The opening is urgent, with Mary demanding and repeating that ‘some pitying angel’ should tell where her son has gone: mention of her ‘sweet darling’ brings an affectionate richness to both melody and harmony. Memories of Herod’s slaughter of the innocent children draws an angular melisma on the word ‘cruel’, immediately countered by the contrasting, gentle phrase ‘Oh, rather let his little footsteps press’, leading to the winding melisma on ‘through’, which represents the arduous journey that Joseph, Mary and the baby Jesus made to escape from Judaea. The ‘milder savages’ (Tate’s splendid oxymoron) are treated to calm harmony, a total contrast to the vehement, high-tessitura ‘tyrant’ that expresses all Mary’s loathing for Herod’s court. The four repetitions of ‘Why?’, each one higher in pitch, show the mother’s concern for her lost child, and Purcell’s repetition of ‘was i’, Mary’s growing disbelief in reality – that everything may have been ‘a waking dream’ that foretold ‘Thy wondrous birth’. Purcell finds delightful word-painting for the two rising notes with which he sets ‘above’, and Mary calls for Gabriel, her trumpet-like phrase ‘I call’ rising to a repeated top G: she demands, four times, the archangel’s presence. He does not appear, and again four times Mary calls his name. Her confidence wanes as the phrase progresses, and by the fourth call, reality has struck: the phrase ‘flatt’ring hopes, farewell’ illustrates her utter desolation with wistfully falling harmony.
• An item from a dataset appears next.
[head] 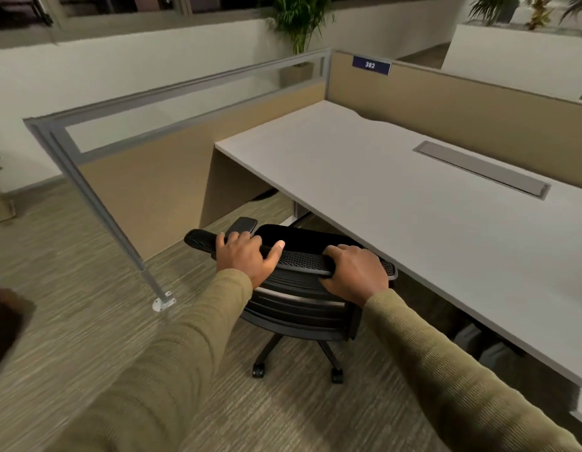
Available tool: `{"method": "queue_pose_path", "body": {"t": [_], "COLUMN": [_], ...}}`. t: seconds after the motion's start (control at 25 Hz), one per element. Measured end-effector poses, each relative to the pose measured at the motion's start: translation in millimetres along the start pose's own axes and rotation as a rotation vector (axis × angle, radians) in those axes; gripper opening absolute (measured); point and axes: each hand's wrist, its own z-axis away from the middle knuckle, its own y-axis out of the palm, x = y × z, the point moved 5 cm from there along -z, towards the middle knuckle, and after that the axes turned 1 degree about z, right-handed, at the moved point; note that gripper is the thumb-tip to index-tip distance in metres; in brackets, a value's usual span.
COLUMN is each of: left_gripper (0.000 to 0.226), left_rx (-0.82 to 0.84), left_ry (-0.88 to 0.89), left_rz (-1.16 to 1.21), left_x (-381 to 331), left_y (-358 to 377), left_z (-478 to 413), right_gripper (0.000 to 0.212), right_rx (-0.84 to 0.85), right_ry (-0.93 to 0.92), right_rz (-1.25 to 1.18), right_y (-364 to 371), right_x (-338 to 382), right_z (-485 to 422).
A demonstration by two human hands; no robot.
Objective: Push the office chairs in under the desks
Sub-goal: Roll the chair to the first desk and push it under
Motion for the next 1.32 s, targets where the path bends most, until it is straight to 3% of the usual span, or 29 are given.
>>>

The work's short, contrasting sections give it a similar shape to the mad songs that Purcell wrote for the theater and indeed, although designed for chamber performance, it is no less strongly dramatic.
"The Blessed Virgin's Expostulation"
Tell me, tell me some, some pitying angel,
Tell quickly, quickly, quickly say,
Where, where does my soul's sweet darling stray,
In tiger's or more cruel, more cruel cruel Herod's way?
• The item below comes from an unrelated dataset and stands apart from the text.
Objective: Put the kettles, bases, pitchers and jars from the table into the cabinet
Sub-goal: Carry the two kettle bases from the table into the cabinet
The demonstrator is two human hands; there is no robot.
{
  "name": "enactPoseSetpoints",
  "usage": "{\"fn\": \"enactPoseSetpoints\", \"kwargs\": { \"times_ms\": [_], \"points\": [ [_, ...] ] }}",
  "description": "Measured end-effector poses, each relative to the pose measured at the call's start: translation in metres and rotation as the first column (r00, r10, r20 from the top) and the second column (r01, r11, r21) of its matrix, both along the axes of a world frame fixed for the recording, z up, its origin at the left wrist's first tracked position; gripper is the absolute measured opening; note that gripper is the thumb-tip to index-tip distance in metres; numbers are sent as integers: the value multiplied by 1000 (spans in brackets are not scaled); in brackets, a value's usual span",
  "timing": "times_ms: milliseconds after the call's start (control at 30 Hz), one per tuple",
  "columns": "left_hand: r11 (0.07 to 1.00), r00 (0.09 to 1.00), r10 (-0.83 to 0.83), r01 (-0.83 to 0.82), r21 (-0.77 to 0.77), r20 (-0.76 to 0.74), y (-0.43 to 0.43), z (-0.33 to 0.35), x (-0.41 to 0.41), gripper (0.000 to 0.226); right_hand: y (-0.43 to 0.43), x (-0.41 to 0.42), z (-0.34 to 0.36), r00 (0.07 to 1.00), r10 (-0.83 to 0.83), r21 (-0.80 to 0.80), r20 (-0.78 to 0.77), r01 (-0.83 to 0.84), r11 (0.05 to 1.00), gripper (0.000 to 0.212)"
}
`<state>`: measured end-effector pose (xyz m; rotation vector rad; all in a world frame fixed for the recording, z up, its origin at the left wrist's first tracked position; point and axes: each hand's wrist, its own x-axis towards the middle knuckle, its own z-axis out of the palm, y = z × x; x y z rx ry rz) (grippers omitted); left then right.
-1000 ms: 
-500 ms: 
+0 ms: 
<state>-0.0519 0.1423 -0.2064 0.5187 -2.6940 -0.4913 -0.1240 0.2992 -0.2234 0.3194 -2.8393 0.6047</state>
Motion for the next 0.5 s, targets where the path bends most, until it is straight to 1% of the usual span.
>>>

Ah, ah rather, rather let his little, little footsteps press
Unregarded through the wilderness,
Where milder, milder, where milder savages resort,
The desert's safer, the desert's safer than a tyrant's court.
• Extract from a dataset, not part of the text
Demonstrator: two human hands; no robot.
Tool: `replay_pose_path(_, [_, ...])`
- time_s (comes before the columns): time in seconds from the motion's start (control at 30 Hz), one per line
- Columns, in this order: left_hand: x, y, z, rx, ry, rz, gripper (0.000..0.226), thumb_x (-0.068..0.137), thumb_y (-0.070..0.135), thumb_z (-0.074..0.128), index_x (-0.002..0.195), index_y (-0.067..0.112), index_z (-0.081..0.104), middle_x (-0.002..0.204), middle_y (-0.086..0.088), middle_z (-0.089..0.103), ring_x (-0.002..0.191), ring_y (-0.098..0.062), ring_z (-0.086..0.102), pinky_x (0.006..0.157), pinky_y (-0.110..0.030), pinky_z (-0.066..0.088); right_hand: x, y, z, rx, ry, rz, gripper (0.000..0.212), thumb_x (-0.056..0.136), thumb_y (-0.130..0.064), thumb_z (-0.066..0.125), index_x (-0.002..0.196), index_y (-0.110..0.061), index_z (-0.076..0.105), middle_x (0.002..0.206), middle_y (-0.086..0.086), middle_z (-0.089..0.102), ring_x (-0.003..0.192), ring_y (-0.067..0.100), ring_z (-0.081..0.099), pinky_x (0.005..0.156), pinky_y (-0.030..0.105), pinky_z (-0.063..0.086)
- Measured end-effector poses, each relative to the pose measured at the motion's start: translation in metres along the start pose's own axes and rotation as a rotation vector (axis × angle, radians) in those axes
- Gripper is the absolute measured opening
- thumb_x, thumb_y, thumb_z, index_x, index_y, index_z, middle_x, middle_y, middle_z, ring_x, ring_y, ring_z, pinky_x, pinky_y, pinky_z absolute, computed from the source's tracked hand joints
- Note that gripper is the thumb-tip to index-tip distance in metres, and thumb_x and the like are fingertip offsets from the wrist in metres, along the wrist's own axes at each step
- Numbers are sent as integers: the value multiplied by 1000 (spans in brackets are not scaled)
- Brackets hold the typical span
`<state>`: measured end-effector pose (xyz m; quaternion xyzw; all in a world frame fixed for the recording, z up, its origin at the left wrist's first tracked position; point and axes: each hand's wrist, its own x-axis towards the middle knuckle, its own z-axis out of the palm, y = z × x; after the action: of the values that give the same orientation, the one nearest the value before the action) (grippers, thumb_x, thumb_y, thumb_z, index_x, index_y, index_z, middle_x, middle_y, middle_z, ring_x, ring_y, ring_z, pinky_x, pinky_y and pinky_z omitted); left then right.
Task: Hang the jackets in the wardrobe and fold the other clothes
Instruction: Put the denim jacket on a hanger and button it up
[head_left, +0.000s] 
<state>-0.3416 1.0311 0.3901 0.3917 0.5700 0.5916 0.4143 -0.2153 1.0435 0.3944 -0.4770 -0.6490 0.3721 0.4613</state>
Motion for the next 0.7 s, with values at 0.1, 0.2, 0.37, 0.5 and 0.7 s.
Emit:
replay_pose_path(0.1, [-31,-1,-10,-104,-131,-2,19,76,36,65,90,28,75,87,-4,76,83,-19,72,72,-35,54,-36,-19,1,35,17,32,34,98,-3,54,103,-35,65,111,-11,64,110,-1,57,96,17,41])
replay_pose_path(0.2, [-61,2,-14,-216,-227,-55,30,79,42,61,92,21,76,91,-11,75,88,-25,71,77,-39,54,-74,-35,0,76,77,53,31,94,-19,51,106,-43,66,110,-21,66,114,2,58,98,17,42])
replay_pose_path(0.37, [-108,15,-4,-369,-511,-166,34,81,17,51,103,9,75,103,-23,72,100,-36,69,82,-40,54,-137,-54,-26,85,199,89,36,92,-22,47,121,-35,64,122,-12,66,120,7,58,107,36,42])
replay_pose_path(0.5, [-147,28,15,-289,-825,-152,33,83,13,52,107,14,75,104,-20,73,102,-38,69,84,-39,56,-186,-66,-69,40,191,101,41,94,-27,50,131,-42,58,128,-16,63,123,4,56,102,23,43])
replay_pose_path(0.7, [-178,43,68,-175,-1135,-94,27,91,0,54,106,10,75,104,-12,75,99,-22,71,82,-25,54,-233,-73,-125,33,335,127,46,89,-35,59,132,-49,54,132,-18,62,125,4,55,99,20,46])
Why, why, fairest object of my love,
Why, why dost thou from my longing eyes remove?
Was it, was it a waking dream that did fortell thy wondrous birth,
Thy wondrous, wondrous birth?
No vision, no, no vision from above?
Where's Gabriel, where's Gabriel now that visited my cell?
I call, I call, I call: Gabriel! Gabriel!
He comes not.
Flatt'ring, flatt'ring hopes, farewell flatt'ring hopes, farewell.
Me Judah's daughters once caress'd,
Call'd me of mothers the most, the most bless'd.
Now fatal change, of mothers most distress'd.
How, how shall my soul its motions guide?
How, how shall I stem the various, various tide,
Whilst faith and doubt my lab'ring soul divide?
For whilst of thy dear, dear sight beguil'd,
I trust the God, but oh! I fear, but oh! I fear the child.